● Data extract
━━━━━━━━━━━━━━━━

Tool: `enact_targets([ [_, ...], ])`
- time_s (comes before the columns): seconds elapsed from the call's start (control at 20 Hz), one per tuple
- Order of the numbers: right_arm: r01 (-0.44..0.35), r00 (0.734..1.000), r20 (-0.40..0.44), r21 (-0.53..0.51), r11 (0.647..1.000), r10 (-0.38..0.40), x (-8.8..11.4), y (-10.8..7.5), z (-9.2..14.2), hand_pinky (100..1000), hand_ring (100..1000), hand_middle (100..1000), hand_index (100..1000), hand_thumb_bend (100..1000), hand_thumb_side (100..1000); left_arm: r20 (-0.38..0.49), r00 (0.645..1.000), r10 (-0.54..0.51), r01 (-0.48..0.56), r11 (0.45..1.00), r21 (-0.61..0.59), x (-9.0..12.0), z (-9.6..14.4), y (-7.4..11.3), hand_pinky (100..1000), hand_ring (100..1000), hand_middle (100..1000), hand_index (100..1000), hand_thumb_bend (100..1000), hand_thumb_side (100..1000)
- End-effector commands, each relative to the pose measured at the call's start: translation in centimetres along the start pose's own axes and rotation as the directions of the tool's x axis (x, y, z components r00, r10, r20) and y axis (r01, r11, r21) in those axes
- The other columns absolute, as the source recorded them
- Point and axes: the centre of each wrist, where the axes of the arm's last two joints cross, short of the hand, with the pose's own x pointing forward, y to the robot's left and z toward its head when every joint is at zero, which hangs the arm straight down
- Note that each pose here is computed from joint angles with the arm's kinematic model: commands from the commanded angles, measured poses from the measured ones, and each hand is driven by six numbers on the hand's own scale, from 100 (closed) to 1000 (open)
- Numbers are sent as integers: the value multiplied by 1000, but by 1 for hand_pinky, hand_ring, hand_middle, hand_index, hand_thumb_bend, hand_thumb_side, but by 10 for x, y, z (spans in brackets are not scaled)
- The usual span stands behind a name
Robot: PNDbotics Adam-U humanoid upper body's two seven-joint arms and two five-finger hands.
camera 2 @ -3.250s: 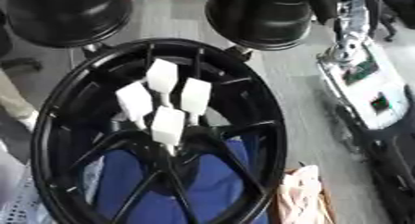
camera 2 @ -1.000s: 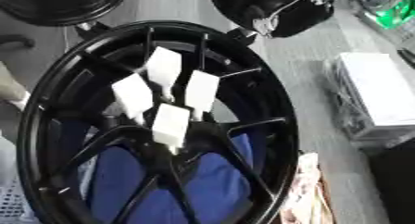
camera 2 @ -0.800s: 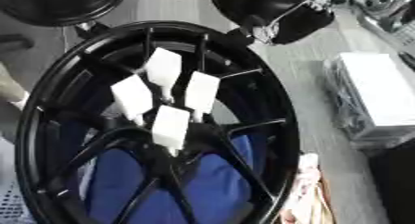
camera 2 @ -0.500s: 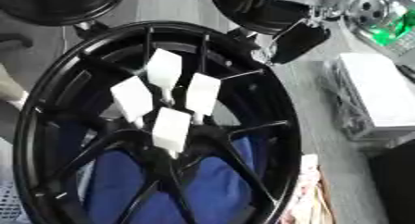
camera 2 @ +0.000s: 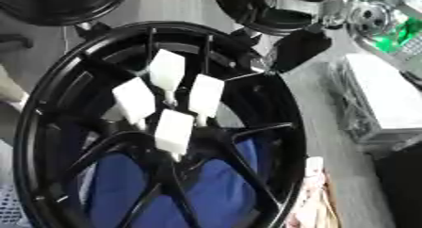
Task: Pull the pin out of the wheel hub.
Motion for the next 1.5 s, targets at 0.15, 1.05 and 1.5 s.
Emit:
enact_targets([
  [0.15,57,998,-18,-24,998,-57,-2,-7,6,836,809,740,841,180,545,22,1000,-21,21,1000,-18,8,-2,3,922,738,700,757,100,708],
  [1.05,163,984,76,1,987,-163,20,-10,-6,809,789,726,820,145,532,-19,1000,-16,15,999,-29,4,4,4,923,740,701,757,100,704],
  [1.5,234,971,57,5,972,-234,42,2,-20,796,779,713,808,156,519,-45,999,-17,16,1000,-24,0,10,5,924,741,700,757,100,706],
])
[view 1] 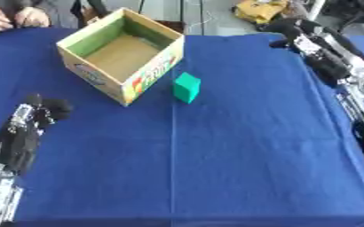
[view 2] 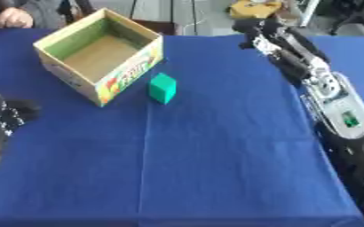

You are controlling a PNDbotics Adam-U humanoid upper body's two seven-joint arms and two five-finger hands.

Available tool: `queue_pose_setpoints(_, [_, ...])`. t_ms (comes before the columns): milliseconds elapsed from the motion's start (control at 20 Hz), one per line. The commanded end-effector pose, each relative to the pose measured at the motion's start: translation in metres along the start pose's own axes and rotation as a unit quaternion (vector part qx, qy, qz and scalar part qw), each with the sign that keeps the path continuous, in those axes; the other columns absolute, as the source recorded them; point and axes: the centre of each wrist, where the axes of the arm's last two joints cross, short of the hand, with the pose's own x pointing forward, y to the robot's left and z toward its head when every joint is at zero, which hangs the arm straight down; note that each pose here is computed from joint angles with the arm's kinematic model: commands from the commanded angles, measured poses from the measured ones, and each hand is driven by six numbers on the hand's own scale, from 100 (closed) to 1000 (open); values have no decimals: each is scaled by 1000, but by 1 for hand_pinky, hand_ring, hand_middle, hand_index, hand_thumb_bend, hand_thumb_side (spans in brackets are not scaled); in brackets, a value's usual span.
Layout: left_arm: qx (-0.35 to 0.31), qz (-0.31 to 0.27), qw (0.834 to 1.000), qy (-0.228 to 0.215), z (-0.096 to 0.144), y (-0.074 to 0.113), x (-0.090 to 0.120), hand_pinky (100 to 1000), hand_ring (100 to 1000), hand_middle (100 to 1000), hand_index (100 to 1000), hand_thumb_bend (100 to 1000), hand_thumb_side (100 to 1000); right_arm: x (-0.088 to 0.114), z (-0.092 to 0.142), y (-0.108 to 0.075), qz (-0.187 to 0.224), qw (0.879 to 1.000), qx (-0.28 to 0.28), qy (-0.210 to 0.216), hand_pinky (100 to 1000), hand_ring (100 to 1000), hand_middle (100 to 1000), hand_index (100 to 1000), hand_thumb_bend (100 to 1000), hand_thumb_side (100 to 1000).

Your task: Pick up objects on the table and place them in the box.

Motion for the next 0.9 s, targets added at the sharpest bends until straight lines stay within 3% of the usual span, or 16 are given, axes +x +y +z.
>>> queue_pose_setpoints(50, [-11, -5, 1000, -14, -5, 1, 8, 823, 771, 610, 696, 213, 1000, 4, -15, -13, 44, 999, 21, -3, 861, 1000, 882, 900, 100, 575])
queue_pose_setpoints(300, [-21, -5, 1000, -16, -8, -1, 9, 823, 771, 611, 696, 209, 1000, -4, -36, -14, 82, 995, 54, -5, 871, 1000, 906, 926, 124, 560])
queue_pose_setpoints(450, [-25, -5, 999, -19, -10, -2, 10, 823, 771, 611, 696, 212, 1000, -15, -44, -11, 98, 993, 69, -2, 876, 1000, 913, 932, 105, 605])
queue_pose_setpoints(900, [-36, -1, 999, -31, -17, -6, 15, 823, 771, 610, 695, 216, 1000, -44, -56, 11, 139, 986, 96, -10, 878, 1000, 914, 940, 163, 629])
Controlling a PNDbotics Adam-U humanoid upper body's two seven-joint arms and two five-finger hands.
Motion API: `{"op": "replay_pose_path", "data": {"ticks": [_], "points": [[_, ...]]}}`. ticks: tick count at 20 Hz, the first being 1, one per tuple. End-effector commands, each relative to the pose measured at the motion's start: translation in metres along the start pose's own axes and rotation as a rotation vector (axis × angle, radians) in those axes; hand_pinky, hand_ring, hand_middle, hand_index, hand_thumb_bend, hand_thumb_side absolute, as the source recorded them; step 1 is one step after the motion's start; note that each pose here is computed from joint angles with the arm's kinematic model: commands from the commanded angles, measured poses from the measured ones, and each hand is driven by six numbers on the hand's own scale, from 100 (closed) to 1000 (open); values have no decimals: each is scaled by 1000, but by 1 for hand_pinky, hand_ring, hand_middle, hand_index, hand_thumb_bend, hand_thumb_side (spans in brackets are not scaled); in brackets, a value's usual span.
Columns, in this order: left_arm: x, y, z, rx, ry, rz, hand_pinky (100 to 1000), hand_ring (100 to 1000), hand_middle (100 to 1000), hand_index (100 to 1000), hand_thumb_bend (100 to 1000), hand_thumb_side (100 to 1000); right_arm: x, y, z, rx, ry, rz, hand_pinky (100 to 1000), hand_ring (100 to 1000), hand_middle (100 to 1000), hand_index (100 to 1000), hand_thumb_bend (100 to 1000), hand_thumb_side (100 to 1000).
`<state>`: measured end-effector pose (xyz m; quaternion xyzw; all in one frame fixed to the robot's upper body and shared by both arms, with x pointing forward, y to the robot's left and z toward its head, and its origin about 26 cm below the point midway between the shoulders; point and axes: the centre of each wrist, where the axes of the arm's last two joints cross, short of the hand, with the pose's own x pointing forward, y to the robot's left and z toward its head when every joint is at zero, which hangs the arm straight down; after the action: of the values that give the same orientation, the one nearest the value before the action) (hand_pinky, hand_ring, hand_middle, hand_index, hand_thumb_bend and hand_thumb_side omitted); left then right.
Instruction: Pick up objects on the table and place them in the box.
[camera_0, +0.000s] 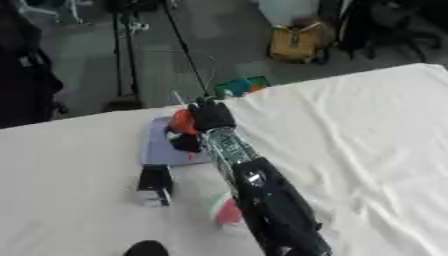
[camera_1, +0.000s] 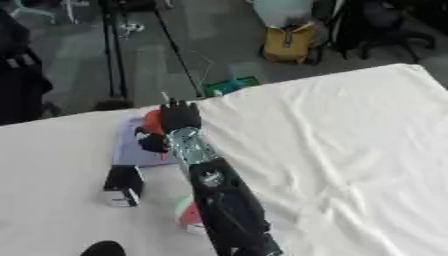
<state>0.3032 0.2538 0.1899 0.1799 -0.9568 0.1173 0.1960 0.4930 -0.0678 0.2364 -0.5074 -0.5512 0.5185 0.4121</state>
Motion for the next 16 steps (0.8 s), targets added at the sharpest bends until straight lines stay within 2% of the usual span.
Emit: {"op": "replay_pose_path", "data": {"ticks": [1, 4, 8, 15, 16], "points": [[4, 1, -4, -1, -16, 4, 672, 672, 757, 662, 100, 830, 7, -20, 1, -13, -38, -69, 973, 1000, 1000, 1000, 346, 1000], [4, 0, -4, -3, -16, 5, 671, 671, 757, 662, 100, 829, 8, -24, 1, -12, -47, -101, 970, 1000, 1000, 1000, 348, 1000], [4, 0, -4, -6, -17, 4, 671, 672, 757, 662, 100, 829, 7, -28, 1, -33, -49, -96, 969, 1000, 1000, 1000, 352, 1000], [4, 0, -4, -8, -15, 4, 671, 672, 757, 662, 100, 827, 8, -40, 1, -103, -48, -12, 959, 1000, 1000, 1000, 362, 990], [4, 1, -3, -8, -14, 4, 672, 673, 758, 662, 100, 827, 8, -43, 1, -128, -37, 20, 949, 1000, 1000, 1000, 378, 960]]}}
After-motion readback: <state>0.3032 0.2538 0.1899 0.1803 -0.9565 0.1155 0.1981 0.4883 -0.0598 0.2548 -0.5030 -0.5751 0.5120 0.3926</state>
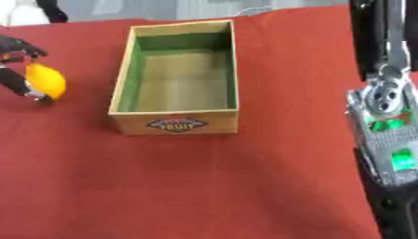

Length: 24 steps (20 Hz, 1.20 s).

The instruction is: Pick up objects on the table and place them in the box.

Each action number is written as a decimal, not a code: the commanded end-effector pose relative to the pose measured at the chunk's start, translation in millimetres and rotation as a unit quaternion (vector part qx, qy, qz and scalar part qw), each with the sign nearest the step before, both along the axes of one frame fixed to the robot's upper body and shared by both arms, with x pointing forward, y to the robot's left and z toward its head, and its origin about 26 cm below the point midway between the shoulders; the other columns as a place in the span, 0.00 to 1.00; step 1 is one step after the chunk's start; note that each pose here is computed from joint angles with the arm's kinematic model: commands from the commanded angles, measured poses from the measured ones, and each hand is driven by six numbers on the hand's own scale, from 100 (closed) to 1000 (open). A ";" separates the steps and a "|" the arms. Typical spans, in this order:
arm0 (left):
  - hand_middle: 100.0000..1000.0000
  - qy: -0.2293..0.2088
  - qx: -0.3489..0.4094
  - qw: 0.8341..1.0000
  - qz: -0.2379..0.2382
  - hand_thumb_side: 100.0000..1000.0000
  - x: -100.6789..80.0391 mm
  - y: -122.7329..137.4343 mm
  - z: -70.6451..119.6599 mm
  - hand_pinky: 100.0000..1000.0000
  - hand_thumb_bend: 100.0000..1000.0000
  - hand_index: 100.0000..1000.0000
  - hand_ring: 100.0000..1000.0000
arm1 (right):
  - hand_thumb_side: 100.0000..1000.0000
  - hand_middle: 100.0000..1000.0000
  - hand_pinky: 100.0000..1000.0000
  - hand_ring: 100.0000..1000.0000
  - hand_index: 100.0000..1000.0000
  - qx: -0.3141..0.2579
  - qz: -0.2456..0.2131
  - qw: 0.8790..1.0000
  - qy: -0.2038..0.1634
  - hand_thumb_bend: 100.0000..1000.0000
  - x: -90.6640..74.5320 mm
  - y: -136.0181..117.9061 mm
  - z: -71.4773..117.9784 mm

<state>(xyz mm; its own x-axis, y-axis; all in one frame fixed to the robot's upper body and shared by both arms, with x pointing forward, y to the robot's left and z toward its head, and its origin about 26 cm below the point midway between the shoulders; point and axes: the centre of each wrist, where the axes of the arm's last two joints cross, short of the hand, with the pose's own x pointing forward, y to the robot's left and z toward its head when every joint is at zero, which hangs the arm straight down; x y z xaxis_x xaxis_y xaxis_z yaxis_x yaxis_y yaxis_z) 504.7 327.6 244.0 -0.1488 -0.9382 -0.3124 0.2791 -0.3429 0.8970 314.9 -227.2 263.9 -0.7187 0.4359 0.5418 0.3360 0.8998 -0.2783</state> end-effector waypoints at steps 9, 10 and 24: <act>0.78 -0.031 -0.026 0.999 0.024 0.60 -0.4 7.9 11.4 0.62 0.69 0.98 0.75 | 1.00 0.49 0.78 0.70 0.81 -0.012 0.006 1.000 -0.021 0.00 -4.3 -0.5 13.3; 0.77 -0.032 -0.026 0.999 0.025 0.60 -0.4 7.8 11.3 0.61 0.68 0.96 0.75 | 1.00 0.49 0.78 0.70 0.81 -0.012 0.006 1.000 -0.021 0.00 -4.3 -0.5 13.5; 0.66 -0.041 -0.011 0.999 0.031 0.37 -0.4 9.8 10.6 0.56 0.36 0.86 0.69 | 1.00 0.48 0.78 0.70 0.81 -0.010 0.006 1.000 -0.019 0.00 -4.3 -1.1 12.7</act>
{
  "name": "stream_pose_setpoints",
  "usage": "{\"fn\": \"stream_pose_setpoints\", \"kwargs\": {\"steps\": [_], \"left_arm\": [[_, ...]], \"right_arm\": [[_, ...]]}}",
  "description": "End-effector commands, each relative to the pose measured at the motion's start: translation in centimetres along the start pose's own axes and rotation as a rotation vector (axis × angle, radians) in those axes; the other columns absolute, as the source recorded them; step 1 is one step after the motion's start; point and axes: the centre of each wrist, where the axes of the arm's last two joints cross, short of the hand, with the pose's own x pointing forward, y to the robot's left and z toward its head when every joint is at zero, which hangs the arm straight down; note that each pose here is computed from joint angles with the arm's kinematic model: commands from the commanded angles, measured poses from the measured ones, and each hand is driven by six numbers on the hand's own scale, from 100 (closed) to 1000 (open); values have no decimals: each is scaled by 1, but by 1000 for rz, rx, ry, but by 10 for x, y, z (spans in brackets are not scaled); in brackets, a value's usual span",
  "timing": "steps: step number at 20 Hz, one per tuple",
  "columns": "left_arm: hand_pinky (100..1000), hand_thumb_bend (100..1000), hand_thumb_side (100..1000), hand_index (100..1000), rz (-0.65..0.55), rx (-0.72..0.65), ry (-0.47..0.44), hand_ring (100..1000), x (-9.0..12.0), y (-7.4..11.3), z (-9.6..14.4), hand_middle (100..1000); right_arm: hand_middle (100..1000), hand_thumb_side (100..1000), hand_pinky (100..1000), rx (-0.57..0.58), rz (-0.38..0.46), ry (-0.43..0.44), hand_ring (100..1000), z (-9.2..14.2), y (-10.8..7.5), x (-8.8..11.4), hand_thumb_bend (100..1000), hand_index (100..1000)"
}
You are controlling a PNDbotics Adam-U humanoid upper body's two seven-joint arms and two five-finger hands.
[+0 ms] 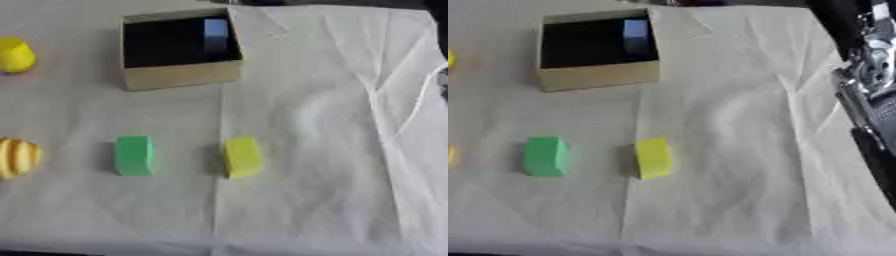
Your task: Pick up objects on the table and place them in the box.
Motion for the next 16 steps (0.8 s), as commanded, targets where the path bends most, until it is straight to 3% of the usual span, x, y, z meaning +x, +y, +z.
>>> {"fn": "stream_pose_setpoints", "kwargs": {"steps": [1,4,10,16], "left_arm": [[684,358,614,877,-4,-12,-32,787,7,2,-5,737],[684,357,613,877,-5,-17,-31,787,7,2,-5,737],[684,358,614,876,-8,-30,-28,787,6,1,-5,737],[685,356,614,875,-6,-46,-27,788,6,0,-5,737]], "right_arm": [[778,546,773,82,123,-94,757,-12,-8,15,100,860],[802,511,788,236,286,-182,783,-23,-8,27,100,871],[831,525,804,514,593,-296,816,-44,-9,53,199,888],[841,537,808,729,688,-330,831,-50,6,67,246,903]]}}
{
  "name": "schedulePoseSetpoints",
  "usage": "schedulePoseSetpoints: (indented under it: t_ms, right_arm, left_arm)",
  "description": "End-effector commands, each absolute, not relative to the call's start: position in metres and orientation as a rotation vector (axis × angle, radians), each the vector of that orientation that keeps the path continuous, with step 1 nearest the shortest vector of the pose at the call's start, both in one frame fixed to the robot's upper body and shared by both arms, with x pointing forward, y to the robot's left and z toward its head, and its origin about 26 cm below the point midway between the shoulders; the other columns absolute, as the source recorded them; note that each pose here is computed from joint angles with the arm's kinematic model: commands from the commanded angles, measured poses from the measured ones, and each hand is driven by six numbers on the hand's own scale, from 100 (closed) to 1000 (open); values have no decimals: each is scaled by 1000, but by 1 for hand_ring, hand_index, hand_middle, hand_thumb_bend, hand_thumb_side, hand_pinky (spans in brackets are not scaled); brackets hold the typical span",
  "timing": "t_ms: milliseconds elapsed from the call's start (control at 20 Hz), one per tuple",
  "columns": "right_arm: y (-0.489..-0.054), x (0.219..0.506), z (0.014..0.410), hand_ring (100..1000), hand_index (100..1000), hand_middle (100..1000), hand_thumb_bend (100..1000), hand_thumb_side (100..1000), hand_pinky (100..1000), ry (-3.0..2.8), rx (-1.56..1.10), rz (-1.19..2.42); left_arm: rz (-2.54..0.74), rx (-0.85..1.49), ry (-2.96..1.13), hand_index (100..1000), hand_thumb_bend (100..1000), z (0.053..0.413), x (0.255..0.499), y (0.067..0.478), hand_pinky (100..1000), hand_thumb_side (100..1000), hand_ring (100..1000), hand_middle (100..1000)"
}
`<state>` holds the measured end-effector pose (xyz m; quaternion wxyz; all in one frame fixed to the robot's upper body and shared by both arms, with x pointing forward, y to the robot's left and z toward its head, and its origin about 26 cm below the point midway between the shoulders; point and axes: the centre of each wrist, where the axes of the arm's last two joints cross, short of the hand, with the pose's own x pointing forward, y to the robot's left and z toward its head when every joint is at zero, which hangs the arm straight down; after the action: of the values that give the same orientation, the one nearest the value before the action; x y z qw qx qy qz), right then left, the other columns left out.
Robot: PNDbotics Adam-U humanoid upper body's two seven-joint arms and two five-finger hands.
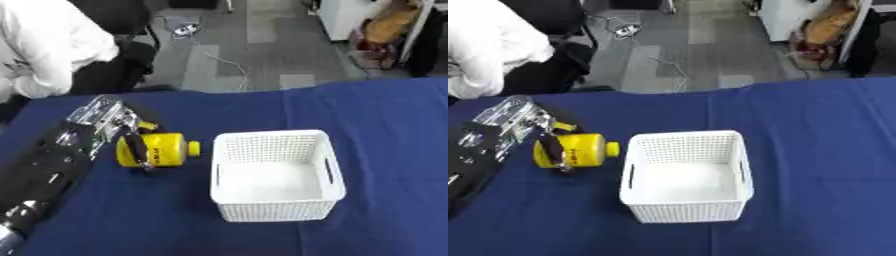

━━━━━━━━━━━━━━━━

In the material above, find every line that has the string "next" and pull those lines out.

Motion for the next 1.5 s, targets at 0.15, 1.05 and 1.5 s.
Motion for the next 0.9 s, targets added at the sharpest bends until straight lines stay within 3% of the usual span, or 16 are given, axes +x +y +z.
Motion for the next 16 steps (0.8 s), targets added at the sharpest bends until straight lines stay within 2% of the usual span.
Motion for the next 16 steps (0.8 s), as commanded, targets where the path bends most, until it is straight to 3% of the usual span, x, y, z meaning +x, +y, +z.

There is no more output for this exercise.